Fortunately, for the people of this fair land, women were widely recognized as satisfactory, nay, competent even at teaching, shellfish was regarded by most as delicious and completely edible, and witches had long agreed that turning someone into a newt is rude even if they do eventually get better.

But the magistrates who believed in this imaginary Ghost of the Small, White Bird were clear that they didn't think women should teach, shellfish should not be eaten, and witches should not be allowed to live. They also recognized that they couldn't do anything to stop the women, shellfish, or witches, though, and endured their continued presence in their land. Although they never came right out and said that they thought that all the laws in the land should be based on those given them by the Ghost of the Small, White Bird, the magistrates did continually try to pass laws accordingly. They weren't always successful thanks to people who, for reasons of their own, weren't so into listening to what the Ghost of the Small, White Bird was alleged to have said, but the magistrates did try.

The magistrates who believed in the Ghost of the Small, White Bird were quite popular among the commonfolk and it seemed that with every passing day they grew more popular. They grew popular not just because they claim to commune with the Ghost of the Small, White Bird, but that was undeniably a part of their campaign strategies.

Some people, seeing how influential the GSWB Magistrates were getting, complained about the lamentable rise of religion and how it influenced the law in the decaying land of these pretty much freedom-loving people. They said that these magistrates who were citing religion as their reason for making laws were being theocrats. They said, "To make murder illegal because you think the Ghost of the Small, White Bird told you is theocratic!"

Other people of whom we charitably assume are well-intentioned people even though what I'm about to tell you might make you think they shouldn't be issued drivers licenses or be allowed to tie their own shoes without supervision said that the even though they agreed that the Ghost of the Small, White Bird is obviously foolish, the description of those magistrates as "theocratic" was an exaggeration. "Their popularity is distressing, yes, but there are other, more pressing issues to worry about in our fair land."

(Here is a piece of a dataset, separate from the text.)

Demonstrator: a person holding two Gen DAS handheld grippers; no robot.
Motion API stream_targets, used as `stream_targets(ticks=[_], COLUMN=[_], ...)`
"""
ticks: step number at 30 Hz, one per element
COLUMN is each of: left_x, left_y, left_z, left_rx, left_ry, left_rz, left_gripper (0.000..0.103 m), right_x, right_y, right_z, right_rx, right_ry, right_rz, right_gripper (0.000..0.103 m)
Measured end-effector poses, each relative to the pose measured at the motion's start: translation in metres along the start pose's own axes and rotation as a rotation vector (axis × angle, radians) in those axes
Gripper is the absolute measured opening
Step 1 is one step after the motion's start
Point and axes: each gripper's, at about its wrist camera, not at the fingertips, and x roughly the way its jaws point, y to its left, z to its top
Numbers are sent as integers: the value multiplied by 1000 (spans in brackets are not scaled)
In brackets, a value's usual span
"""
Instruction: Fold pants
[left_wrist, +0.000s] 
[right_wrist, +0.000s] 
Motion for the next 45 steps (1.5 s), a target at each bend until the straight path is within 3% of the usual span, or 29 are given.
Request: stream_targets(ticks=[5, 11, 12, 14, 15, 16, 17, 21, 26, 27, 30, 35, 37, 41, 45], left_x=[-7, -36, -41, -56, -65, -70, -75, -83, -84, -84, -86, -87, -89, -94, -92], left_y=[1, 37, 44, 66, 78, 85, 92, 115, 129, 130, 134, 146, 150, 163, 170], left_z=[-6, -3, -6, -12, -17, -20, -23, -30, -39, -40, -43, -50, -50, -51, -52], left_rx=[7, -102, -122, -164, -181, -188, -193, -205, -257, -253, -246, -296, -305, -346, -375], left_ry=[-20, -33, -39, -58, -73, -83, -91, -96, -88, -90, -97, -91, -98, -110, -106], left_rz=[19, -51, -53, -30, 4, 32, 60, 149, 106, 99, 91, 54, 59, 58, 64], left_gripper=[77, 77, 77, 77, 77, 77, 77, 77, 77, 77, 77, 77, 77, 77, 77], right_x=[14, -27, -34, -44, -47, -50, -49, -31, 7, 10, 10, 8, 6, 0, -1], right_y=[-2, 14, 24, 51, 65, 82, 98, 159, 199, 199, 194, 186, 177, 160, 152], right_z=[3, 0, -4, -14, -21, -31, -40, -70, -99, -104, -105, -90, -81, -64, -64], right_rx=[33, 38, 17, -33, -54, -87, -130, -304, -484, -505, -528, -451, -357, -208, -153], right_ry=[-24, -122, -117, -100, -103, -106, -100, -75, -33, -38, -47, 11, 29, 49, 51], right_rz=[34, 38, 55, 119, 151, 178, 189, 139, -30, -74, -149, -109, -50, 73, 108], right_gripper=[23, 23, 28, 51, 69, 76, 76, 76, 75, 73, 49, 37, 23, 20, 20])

It wasn't long before a dopey sort of bloke with a funny accent claimed that the Ghost of the Small, White Bird called him on his mobular phone to tell him he would be president. And while people were busy fretting over whether or not a theocrat could hold the office of president, senator, representative, or chairman of the joint chiefs of staff, that dopey bloke laughed his way to the oval office in the big white castle of the president of that fair land. And while the debate continued to rage over whether or not one could actually see a forest when there are so many trees in the way, more magistrates who thought they could hear the Ghost of the Small, White Bird chirping in their ears were elected to office to help pass laws against teachers, shellfish, and witches.

The End

This story brought to you by commenters on Diana's site whose foolishness astonishes me.

General Pace is a theocrat, by the way. Mitt Romney is one, too. George Bush thinks he hears the Ghost of the Small, White Bird.

Mine isn't a very good story. Hopefully it didn't put you to sleep because it's time for people to wake up and call a spade a spade and a theocrat a theocrat.

Posted by Flibbertigibbet at October 2, 2007 02:11 PM | TrackBack

I believe the Objectivist term for the two dissenting commenter's at Diana's is, "concrete-bound."

Even if you didn't like your story, I thought it was witty.

Posted by: Justin at October 2, 2007 03:51 PM

Though I really don't get where you got the small, white bird thing from.

Posted by: Justin at October 2, 2007 03:52 PM

In Christian mythology, the Holy Ghost portion of the Trinity sometimes manifests itself as a dove such as at the Baptism of Jesus.

Posted by: Flibbert at October 2, 2007 05:48 PM

Ah, Flibbert, you're a real peach! That was quite entertaining.